Following two seasons scaling the heady heights of the Champions League last 16 with a perfect home record of six victories, Gordon Strachan’s Celtic needed a last-night face-saver in their backyard to prevent them being winless in the group stages of the competition in 2008. A fine 2-0 win over Villarreal didn’t disguise the exasperation over finishing bottom of their group, a fate to which they were condemned as a consequence of taking only a solitary point from two games against modest Danish side Aalborg.

Slack can be cut for Strachan’s team because they also happened to have the current Champions League holders, Manchester United, in their section. And when it comes to cutting a side significant slack, Martin O’Neill’s Celtic hardly flunked out in 2004 by finishing bottom of a section that pitted them against powerhouses Barcelona and AC Milan. Keeping such company meant they only tasted success courtesy of a 1-0 home win over Shakhtar Donetsk.

Hide Ad
Hide Ad

In O’Neill’s previous two Champions League campaigns, only Bayern Munich had left Celtic Park without their tail between their legs. The Bavarian behemoths had to manufacture a cagey scoreless draw to prevent Celtic ousting them. Solidity can rapidly give way to struggles when facing up to the continent’s best, though, and Lennon discovered that when his second and last Champions League campaign was another that produced a single victory. Squeaking through 2-1 against Ajax proved an exercise in papering over cracks. Then AC Milan inflicted a 3-0 reverse that represents Celtic’s heaviest home defeat in a European group tie, before a 6-1 mauling in Barcelona.

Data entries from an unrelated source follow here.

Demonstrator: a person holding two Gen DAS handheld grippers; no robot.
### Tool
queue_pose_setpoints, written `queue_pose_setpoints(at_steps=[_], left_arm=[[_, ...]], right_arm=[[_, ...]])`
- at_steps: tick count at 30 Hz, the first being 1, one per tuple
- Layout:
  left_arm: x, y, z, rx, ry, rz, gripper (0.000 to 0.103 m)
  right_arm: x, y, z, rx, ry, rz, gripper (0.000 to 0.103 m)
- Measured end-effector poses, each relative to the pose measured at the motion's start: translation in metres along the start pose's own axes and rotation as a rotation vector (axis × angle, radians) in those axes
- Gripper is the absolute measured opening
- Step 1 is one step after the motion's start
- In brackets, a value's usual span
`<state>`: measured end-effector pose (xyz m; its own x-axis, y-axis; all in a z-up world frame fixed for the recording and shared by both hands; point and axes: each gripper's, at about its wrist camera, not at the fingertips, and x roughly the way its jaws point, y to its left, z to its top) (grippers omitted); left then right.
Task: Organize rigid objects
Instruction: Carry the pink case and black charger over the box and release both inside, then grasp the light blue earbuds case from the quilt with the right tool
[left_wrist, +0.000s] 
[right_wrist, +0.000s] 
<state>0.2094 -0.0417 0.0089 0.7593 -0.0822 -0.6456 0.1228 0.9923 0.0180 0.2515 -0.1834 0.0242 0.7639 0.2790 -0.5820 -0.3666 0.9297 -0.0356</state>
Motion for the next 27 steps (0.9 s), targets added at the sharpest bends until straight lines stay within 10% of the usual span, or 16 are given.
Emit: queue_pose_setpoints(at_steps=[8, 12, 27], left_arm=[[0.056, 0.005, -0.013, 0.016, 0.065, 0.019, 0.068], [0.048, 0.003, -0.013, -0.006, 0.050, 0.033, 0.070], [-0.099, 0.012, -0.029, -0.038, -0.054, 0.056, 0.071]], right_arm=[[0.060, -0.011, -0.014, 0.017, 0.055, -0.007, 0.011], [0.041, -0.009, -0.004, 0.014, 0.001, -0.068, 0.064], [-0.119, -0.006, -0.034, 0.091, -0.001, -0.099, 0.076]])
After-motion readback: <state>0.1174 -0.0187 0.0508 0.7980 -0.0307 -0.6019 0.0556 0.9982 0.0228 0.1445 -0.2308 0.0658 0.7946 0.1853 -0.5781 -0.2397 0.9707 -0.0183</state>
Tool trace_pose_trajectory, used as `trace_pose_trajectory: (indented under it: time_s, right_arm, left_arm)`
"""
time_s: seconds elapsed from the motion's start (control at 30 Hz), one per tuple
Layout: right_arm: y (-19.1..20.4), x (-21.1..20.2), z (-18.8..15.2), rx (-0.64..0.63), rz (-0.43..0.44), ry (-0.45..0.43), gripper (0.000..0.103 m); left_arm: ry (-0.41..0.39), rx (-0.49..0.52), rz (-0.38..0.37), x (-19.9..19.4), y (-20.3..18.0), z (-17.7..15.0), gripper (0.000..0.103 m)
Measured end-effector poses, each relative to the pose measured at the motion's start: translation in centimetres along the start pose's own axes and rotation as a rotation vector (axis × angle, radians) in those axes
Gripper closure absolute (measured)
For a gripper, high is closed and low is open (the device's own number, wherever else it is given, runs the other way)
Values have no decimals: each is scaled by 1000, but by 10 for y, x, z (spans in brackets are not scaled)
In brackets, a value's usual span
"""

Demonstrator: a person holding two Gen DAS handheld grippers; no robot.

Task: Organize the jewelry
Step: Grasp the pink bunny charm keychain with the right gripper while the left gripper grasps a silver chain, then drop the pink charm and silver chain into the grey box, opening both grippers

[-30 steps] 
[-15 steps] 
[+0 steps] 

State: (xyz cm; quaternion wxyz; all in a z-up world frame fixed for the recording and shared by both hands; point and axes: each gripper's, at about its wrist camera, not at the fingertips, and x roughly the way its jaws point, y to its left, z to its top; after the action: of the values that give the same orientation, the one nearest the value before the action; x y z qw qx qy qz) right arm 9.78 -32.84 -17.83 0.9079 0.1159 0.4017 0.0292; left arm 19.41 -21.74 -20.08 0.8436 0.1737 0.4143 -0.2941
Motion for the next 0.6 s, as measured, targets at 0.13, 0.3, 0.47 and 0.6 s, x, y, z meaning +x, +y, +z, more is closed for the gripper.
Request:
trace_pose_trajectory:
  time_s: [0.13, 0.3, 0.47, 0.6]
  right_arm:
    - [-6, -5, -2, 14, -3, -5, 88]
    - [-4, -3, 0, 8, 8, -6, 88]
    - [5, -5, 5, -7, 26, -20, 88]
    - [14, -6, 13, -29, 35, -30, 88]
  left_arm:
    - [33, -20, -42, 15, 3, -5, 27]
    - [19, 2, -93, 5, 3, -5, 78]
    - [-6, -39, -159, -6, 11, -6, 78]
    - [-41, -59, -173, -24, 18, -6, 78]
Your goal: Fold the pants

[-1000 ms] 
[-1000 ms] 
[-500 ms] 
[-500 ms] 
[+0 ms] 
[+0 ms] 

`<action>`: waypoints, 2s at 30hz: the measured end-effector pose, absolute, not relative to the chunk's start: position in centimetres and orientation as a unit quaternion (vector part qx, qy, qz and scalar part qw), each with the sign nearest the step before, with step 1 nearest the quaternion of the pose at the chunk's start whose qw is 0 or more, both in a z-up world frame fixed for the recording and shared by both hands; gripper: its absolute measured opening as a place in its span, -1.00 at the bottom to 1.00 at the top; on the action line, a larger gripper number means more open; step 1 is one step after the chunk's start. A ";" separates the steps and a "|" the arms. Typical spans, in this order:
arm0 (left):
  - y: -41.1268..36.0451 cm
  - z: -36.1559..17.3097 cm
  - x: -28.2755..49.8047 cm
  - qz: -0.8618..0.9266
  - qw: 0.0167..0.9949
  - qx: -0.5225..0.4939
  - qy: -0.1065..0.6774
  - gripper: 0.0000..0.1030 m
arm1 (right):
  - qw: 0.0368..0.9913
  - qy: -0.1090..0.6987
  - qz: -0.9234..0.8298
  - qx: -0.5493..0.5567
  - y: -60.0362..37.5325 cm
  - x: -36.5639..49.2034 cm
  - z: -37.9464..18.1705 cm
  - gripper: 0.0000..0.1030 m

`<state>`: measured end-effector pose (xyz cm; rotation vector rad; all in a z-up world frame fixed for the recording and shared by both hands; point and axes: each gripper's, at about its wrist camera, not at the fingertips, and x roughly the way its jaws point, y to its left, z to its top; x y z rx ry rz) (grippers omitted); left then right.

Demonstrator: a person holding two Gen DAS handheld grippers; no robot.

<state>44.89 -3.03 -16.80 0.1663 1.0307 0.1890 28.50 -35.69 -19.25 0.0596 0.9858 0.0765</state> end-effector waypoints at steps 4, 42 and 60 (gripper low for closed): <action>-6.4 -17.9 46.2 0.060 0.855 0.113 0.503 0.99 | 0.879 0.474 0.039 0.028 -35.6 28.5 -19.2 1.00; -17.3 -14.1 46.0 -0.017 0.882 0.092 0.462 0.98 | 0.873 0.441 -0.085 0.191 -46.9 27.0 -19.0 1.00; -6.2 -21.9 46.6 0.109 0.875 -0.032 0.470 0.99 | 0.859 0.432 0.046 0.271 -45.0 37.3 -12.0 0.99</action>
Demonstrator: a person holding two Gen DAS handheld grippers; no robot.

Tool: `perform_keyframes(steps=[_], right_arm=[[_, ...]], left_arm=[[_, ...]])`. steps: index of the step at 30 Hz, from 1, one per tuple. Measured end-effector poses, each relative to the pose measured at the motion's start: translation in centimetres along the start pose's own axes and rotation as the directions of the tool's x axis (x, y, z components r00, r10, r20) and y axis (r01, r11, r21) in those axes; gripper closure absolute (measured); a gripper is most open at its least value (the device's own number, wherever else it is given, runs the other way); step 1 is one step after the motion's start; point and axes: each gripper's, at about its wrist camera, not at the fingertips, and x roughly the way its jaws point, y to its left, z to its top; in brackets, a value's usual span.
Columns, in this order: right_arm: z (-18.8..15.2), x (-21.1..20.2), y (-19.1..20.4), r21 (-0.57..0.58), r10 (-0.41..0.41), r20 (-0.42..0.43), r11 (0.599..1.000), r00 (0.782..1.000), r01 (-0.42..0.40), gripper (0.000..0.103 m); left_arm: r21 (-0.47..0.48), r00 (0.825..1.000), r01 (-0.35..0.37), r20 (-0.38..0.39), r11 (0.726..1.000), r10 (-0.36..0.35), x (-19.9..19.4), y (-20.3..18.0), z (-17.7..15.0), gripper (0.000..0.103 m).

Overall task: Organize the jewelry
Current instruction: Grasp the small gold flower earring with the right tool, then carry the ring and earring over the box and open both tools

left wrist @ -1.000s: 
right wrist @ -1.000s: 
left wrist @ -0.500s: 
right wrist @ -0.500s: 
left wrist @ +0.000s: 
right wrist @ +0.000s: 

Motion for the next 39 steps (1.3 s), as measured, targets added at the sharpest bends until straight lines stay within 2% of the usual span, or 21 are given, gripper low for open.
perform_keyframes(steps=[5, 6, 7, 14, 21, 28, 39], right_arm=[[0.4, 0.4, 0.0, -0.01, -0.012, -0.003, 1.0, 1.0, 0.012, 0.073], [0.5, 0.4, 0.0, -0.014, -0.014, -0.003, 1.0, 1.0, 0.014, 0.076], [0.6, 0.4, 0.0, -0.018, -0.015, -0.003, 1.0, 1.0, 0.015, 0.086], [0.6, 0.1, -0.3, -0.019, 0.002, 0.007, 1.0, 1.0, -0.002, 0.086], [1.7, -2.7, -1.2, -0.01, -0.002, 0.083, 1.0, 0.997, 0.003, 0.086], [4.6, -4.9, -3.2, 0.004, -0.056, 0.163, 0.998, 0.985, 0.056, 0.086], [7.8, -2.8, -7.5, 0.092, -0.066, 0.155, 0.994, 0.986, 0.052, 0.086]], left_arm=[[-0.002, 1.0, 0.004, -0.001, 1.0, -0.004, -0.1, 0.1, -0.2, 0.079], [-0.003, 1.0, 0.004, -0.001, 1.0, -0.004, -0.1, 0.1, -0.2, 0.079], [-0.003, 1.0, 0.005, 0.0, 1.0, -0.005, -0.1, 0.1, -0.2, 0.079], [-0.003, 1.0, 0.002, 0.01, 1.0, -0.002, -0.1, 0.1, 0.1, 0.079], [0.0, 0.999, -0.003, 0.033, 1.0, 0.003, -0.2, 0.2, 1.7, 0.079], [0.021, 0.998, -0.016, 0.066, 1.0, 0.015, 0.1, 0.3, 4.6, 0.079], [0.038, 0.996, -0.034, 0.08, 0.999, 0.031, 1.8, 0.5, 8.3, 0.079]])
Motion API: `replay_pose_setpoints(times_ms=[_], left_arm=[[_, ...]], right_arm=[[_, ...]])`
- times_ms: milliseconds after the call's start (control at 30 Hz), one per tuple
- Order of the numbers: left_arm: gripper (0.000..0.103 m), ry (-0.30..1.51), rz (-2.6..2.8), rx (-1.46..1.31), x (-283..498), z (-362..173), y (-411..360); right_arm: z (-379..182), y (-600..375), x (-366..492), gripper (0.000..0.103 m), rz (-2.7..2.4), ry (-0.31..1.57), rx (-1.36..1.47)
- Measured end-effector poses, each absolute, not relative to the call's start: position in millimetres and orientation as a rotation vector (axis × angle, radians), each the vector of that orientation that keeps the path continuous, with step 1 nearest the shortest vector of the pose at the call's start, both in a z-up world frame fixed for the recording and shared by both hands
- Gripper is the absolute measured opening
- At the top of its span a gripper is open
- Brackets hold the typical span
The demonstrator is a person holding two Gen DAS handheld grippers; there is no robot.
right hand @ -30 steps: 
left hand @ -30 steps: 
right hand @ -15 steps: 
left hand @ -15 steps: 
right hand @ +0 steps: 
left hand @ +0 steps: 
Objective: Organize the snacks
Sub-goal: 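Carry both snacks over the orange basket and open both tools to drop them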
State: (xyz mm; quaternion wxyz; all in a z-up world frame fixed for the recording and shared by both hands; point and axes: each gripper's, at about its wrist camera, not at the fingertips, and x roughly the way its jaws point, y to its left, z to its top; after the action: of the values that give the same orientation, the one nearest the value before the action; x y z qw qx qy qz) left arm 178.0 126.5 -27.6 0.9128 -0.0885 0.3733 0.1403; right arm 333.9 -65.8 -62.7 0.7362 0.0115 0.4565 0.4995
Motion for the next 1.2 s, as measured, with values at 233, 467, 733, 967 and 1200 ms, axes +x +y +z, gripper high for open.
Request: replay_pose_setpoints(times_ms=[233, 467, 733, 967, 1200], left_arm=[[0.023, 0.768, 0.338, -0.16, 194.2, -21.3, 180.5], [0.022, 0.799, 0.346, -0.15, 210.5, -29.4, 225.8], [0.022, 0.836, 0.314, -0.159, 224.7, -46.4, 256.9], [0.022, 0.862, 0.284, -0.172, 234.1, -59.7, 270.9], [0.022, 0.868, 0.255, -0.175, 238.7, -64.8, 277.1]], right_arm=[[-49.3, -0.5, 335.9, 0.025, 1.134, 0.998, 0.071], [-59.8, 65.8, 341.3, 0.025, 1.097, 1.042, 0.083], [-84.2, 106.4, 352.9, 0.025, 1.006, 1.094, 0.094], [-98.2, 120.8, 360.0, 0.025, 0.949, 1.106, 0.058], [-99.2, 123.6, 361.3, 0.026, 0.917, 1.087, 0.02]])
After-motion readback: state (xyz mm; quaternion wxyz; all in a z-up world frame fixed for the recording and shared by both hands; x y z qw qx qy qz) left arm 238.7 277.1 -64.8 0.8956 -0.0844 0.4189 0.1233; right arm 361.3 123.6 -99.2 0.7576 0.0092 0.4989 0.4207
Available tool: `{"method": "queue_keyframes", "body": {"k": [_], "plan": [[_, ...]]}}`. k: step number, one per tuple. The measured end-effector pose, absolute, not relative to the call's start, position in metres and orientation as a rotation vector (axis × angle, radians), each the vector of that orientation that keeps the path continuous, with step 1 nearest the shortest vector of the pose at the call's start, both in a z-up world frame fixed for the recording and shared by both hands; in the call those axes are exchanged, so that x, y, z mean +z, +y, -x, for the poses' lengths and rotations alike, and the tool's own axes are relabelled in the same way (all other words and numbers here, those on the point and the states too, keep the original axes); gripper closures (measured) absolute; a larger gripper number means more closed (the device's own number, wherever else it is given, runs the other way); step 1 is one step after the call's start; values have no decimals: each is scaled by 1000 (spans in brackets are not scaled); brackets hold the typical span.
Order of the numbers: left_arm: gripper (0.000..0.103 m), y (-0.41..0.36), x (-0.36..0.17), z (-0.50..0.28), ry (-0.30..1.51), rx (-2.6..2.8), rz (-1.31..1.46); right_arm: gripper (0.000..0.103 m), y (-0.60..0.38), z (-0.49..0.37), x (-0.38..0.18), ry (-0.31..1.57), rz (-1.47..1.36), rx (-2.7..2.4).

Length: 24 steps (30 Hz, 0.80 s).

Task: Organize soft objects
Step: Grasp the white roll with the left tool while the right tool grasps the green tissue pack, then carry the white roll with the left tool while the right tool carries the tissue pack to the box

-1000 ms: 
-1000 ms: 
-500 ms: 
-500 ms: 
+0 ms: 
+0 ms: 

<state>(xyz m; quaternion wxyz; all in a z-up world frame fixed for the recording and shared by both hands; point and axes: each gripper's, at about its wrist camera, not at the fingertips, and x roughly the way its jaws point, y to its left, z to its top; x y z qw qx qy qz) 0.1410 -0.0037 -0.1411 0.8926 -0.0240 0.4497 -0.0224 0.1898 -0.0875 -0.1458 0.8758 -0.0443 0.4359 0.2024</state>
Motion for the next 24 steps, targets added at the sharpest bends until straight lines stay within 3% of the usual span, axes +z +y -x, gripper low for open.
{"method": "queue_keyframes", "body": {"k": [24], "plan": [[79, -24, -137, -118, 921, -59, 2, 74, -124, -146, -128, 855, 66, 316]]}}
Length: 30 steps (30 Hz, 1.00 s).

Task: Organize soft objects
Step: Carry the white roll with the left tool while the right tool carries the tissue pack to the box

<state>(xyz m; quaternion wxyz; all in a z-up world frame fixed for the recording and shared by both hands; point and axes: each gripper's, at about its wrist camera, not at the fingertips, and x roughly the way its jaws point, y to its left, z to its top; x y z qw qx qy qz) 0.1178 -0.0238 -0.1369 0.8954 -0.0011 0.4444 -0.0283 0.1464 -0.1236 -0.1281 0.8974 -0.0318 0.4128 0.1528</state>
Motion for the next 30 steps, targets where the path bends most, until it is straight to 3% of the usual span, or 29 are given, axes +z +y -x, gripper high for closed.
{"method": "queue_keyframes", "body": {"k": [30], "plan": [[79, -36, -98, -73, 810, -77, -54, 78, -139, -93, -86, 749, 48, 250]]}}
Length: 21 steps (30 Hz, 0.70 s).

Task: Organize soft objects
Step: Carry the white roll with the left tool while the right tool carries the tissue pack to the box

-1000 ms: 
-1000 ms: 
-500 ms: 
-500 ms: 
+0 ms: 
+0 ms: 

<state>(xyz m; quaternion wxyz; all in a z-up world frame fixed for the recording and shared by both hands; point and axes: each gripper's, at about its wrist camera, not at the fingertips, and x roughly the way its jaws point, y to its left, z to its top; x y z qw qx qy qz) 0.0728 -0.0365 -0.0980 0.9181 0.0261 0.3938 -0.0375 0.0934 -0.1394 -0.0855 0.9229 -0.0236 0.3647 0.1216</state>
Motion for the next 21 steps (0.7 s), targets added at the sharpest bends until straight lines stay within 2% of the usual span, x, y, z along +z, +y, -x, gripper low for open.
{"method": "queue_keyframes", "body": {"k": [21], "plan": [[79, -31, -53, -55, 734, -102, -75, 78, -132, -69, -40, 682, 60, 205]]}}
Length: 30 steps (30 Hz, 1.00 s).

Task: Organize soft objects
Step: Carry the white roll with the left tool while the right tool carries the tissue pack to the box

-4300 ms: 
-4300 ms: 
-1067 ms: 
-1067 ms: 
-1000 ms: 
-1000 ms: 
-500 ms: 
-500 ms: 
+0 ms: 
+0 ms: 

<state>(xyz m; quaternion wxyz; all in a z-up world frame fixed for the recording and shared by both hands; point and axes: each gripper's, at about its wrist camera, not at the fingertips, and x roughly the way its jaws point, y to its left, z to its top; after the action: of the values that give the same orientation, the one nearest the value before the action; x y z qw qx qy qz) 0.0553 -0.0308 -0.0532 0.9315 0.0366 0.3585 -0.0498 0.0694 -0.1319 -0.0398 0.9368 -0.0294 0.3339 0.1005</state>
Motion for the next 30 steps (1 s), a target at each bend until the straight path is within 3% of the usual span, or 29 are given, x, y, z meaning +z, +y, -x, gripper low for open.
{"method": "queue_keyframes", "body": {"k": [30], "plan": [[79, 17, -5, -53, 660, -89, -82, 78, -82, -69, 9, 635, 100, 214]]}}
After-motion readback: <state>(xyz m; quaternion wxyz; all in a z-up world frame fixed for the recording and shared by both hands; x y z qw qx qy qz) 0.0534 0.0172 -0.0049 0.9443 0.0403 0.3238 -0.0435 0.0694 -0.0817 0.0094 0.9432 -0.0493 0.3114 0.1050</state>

Yet, the fact that a team as modest as Molde could now prove as perilous to Celtic’s European prospects in a fashion that was once only the preserve of the absolute top-tier teams illustrates the club’s shrinkage in status on the continent.

There is no disgrace in losing a game such as they will face tonight with what is likely be a relatively inexperienced Cellic side. Even the club’s most successful teams of recent times would probably lose at the home of a European middleweight such as Fenerbahce.

The problems for Deila, and what really damns him in continental competion, are not the results against Ajax and the Istanbul side – assuming that a thumping defeat is avoided this evening.

These teams may well go on to win their leagues in the Netherlands and Turkey, two set-ups that are hardly of the backwater variety, in being ranked tenth and 11th in Europe respectively.

Instead, it is the home and away losses and ragged displays against Molde – a side that won’t even be in Europe next season after finishing sixth in the recently-concluded Norwegian summer league – that look like making this group campaign the most dire contested by the club. All too dire for Deila.